JAKARTA – Wabah intoleransi dan radikalisme masih menjadi pekerjaan berat bagi dunia pendidikan, terutama di tingkat sekolah. Sebab tak hanya menjadi wadah membina karakter para siswa, tetapi juga sebagai tempat mentransfer pengetahuan.
Dikatakan Ketua Lembaga Konsultasi untuk Pemberdayaan Perlindungan Perempuan dan Anak (LKP3A) Pengurus Pusat Fatayat NU, Riri Khairoh, untuk mengikis bibit intoleransi dan radikalisme di sekolah, salah satu yang dapat dilakukan ialah dengan meninjau kurikulum pembelajaran.

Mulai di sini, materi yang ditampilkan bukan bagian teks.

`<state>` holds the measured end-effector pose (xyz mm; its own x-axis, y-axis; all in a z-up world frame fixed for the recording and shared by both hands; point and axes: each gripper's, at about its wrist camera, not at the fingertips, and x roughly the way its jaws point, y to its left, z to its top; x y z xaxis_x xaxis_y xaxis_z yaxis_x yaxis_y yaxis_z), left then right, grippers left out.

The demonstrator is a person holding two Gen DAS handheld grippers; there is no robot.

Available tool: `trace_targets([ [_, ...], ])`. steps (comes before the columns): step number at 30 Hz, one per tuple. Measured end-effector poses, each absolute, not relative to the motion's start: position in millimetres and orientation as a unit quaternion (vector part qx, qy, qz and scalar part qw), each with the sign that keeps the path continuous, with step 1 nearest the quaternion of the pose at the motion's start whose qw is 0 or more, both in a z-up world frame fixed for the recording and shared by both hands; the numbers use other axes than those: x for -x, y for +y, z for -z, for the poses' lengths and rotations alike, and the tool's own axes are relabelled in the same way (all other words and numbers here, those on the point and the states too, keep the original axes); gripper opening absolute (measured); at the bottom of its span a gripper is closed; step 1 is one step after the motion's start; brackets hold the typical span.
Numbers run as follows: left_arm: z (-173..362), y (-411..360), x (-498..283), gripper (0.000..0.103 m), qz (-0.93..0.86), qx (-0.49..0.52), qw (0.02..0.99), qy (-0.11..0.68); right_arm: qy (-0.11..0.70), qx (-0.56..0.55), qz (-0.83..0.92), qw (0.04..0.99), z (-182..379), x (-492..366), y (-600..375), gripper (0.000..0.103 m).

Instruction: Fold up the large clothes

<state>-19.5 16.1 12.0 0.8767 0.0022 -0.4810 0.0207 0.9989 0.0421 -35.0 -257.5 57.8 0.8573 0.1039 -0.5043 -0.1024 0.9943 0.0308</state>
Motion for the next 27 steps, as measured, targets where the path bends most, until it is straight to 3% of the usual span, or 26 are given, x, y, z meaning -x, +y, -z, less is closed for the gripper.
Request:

“Pertama yang perlu ditinjau adalah kurikulum formalnya seperti apa. Apakah bahan ajar mengandung materi yang bisa menyebabkan siswa intoleran. Karena selama ini bahan ajar sudah melewati screening yang cukup panjang,” ujarnya di Jakarta, Senin (20/1/2020).
Selain itu, yang tak kalah penting juga yakni mewaspadai para guru atau tenaga pendidik, agar tidak mengajarkan hal-hal yang bisa mengarah ke intoleransi. Sebab kebanyakan siswa, kerap mengikuti apa yang dikatakan guru.
“Kalaupun bukunya sudah baik, tetapi yang menyampaikan (guru) memiliki perspektif yang intoleran, juga bisa menjadi penyebab,” katanya.
“Kalau gurunya bilang A, muridnya juga akan mengikuti. Nah menurut saya ini justru yang harus terus diawasi, bagaimana perspektif guru terkait isu-isu intoleransi maupun radikalisme,” Riri menambahkan.
Oleh karena itu, perlu upaya untuk mengikis benih intoleransi di sekolah, seperti kampanye perdamaian dan multikulturalisme. Apalagi sekolah yang terletak dipedalaman biasanya homogen, sehingga murid jarang mengenal di luar keimanan mereka atau di luar sukunya.
Menurutnya, sangat penting para pendidik membuka ruang seluas-luasnya bagi anak didik, seperti membuat ruang perjumpaan antara mereka yang berbeda-beda. Tujuannya, agar anak didik mengerti bagaimana menghargai dan menghormati orang yang berbeda.
“Sekolah itu tidak boleh eksklusif hanya untuk kelompok tertentu,” katanya.
Dikatakan Riri, Rohani Islam (Rohis) bisa juga menjadi salah satu penyebab timbulnya intoleransi di sekolah. Hal itu belajar dari beberapa kasus, dimana kegiatan Rohis banyak dilatih para alumni sekolah tersebut, yang kadang pihak sekolah tidak mengontrol dan tidak sadar telah terpapar radikalisme.
“Jadi bisa melalui ekskul, kemudian melalui Rohis atau misalnya pengajian bulanan. Nah itu yang harus mendapatkan perhatian dari pihak sekolah untuk terus melakukan kontrol,” ujar dia.
Infiltrasi intoleransi di dunia pendidikan, juga bisa terjadi melalui forum orang tua murid seperti pengajian. “Mengadakan pengajian rutin reguler untuk orang tua murid, tapi setelah beberapa waktu, materi ceramahnya menjurus ke intoleransi,” katanya.
Untuk itu, pemerintah sebagai regulator perlu memberikan payung hukum yang jelas bagi institusi pendidikan, khususnya di daerah-daerah. Hal tersebut sebagai upaya pencegahan secara sistematis melalui kurikulum yang lebih mengarah kepada pendidikan karakter.
“Jadi kalau ada praktek di sekolah yang mengajarkan intoleransi atau radikalisme perlu ada sanksi tegas pemerintah,” ujar dia.